BEGIN Data excerpt

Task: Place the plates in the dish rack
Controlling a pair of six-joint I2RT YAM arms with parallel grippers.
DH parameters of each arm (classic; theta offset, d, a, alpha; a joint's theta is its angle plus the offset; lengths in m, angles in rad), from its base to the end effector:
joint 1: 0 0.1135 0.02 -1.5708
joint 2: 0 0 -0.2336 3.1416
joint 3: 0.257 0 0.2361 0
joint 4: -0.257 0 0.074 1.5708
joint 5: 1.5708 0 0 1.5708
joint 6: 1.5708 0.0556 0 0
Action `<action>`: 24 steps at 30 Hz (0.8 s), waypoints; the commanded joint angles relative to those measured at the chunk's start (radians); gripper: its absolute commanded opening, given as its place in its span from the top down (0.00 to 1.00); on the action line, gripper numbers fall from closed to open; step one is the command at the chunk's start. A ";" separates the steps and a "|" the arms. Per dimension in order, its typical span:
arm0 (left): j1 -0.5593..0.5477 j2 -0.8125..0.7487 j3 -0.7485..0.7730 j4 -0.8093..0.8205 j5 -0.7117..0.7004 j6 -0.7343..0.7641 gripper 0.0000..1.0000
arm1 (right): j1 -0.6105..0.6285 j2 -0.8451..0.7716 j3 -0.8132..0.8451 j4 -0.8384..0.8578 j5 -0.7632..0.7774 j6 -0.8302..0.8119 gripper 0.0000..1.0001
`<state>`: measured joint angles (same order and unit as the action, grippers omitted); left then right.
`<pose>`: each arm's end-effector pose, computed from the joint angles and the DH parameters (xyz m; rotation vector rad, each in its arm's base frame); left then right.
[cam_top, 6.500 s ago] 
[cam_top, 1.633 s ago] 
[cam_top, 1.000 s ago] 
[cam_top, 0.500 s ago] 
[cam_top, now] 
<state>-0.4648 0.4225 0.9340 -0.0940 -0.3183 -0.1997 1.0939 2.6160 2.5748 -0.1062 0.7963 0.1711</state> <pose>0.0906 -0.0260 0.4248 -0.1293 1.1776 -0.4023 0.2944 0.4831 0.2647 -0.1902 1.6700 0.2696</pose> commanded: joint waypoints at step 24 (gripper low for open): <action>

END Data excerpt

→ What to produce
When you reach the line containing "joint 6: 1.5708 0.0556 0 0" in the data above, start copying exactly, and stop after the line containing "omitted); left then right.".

→ Answer
joint 6: 1.5708 0.0556 0 0
Action `<action>`: 24 steps at 30 Hz (0.8 s), waypoints; the commanded joint angles relative to those measured at the chunk's start (radians); gripper: its absolute commanded opening, given as its place in its span from the top down (0.00 to 1.00); on the action line, gripper numbers fall from closed to open; step one is the command at the chunk's start. A ";" separates the steps and a "|" the arms. Per dimension in order, its typical span:
arm0 (left): j1 -0.5593..0.5477 j2 -0.8125..0.7487 j3 -0.7485..0.7730 j4 -0.8093..0.8205 j5 -0.7117..0.7004 j6 -0.7343..0.7641 gripper 0.0000..1.0000
arm1 (right): j1 -0.6105..0.6285 j2 -0.8451..0.7716 j3 -0.8132..0.8451 j4 -0.8384..0.8578 j5 -0.7632..0.7774 j6 -0.8302..0.8119 gripper 0.0000..1.0001
`<state>`: measured joint angles (same order and unit as the action, grippers omitted); left then right.

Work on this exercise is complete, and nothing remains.